Uncertainty, fear, and hardship are words commonly associated with the idea of leaving one’s homeland and venturing into new, unfamiliar soil. Few arrive at such a life changing decision overnight and often times the choice to migrate to another country is viewed as a last resort, a final, desperate attempt to illicit the opportunity for success and/or stability for an individual or family. Clearly, there must be a powerful, defining characteristic of the land these people choose to migrate to—a characteristic so appealing that it makes all the sacrifice and hardship seem worth the fight. What then is the characteristic of the United States that has appealed to so many? The hope and the ever popular “American Dream” that the United States embodies for so many primarily stems from the fact that the United States operates under capitalism. Essentially, the “American Dream” embodies the idea of the vast opportunities available to all individuals in America because of the freedom of choice that all Americans are granted. Because capitalism is the system in America that allows for such freedom of choice, capitalism must be, at minimum, a powerful concept that has proven its capability of being a successful means in assisting man in his ultimate attainment of Aristotle’s vision of the “good life.” However, though life in capitalistic America has proven to be, under Aristotle’s standards, successful for many, there are also many people who, upon their arrival in America, have found success and freedom to be neither realistic nor attainable in capitalistic America. By exploring these two different experiences of immigrants in America, I plan to arrive at a better understanding of whether or not capitalism is ultimately a help or hindrance in the attainment of Aristotle’s idea of the “good life.”

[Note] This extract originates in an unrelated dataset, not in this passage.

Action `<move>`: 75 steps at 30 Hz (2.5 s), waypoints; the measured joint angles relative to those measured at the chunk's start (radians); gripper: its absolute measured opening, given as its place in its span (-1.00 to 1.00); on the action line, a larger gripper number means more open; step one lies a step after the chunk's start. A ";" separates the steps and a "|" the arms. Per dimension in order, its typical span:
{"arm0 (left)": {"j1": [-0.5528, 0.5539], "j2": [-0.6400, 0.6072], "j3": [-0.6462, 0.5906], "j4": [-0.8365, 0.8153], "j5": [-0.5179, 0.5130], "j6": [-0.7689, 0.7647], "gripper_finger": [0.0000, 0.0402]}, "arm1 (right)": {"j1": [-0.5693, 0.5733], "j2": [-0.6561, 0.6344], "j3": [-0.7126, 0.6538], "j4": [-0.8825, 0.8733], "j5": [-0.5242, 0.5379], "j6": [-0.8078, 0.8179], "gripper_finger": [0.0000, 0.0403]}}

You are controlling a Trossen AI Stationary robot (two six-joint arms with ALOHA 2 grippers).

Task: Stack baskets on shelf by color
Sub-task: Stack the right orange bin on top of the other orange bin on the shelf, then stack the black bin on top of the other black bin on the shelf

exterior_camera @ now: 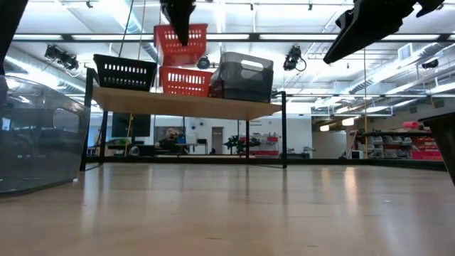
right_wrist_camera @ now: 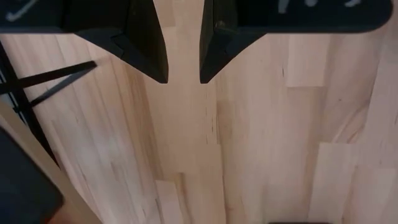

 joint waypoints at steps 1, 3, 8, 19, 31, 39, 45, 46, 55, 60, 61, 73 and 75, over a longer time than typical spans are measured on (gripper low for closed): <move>0.009 0.000 -0.009 0.001 0.007 0.003 -0.97 | 0.000 0.000 0.000 -0.001 0.000 0.000 -0.51; 0.022 -0.001 -0.025 0.002 0.006 0.023 -0.97 | 0.000 0.000 0.000 0.000 0.000 0.000 -0.51; 0.041 -0.001 -0.059 0.007 0.007 0.033 -0.97 | 0.000 0.000 0.000 0.003 0.000 0.000 -0.51; 0.040 -0.001 -0.140 0.098 0.050 0.097 -0.95 | 0.000 0.000 -0.001 0.006 0.000 0.000 -0.51; 0.040 -0.001 -0.161 0.113 0.050 0.092 -0.78 | 0.000 0.000 -0.002 0.006 0.000 0.000 -0.51; 0.041 -0.001 -0.149 0.125 0.042 0.076 -0.69 | 0.000 0.000 -0.002 0.006 0.000 0.000 -0.51; 0.041 -0.001 -0.137 0.124 0.016 0.075 -0.66 | 0.000 0.000 -0.002 0.006 0.000 0.000 -0.51; 0.041 -0.001 -0.137 0.121 0.020 0.072 -0.66 | 0.000 0.000 -0.002 0.006 0.000 0.000 -0.51; 0.041 -0.001 -0.138 0.115 0.035 0.057 -0.65 | 0.000 0.000 -0.002 0.006 0.000 0.000 -0.51; 0.041 -0.001 -0.137 0.111 0.031 0.045 -0.49 | 0.000 0.000 -0.002 0.006 0.000 0.000 -0.51; 0.041 -0.001 -0.137 0.111 0.021 0.043 -0.44 | 0.000 0.000 -0.002 0.006 0.000 0.000 -0.51; 0.039 -0.010 -0.109 0.103 -0.015 0.049 -0.02 | 0.000 0.000 -0.002 0.006 0.000 0.000 -0.51; 0.036 -0.013 -0.071 0.084 -0.015 0.034 -0.02 | 0.000 0.001 -0.002 0.006 0.000 0.000 -0.51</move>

When Fidel Castro announced that Cuba would be under communist rule, fear stricken, my grandparents knew they must escape. Aside from their great love of Cuba, they understood that life for themselves and their children would never be the same. They knew at once that they must gravitate towards a country with both political stability and opportunity. They found hope in the “American Dream” and were willing to work to attain what they perceived as the vast opportunities available to them. Arriving in the United States with only two cents and the shirts on their backs, my grandparents and their two children were forced to quickly learn English, find work, and adjust to a new culture. Life was hard. Though both had college degrees from a Cuban university and came from well-to-do families, upon arrival in America, my grandparents were discriminated against and taken advantage of by many. Fortunately, they overcame such hardships and were able to ultimately achieve a better life. The “American Dream” became a reality for my family and because of their experiences, my grandparents believe capitalism to be an invaluable component of life in America.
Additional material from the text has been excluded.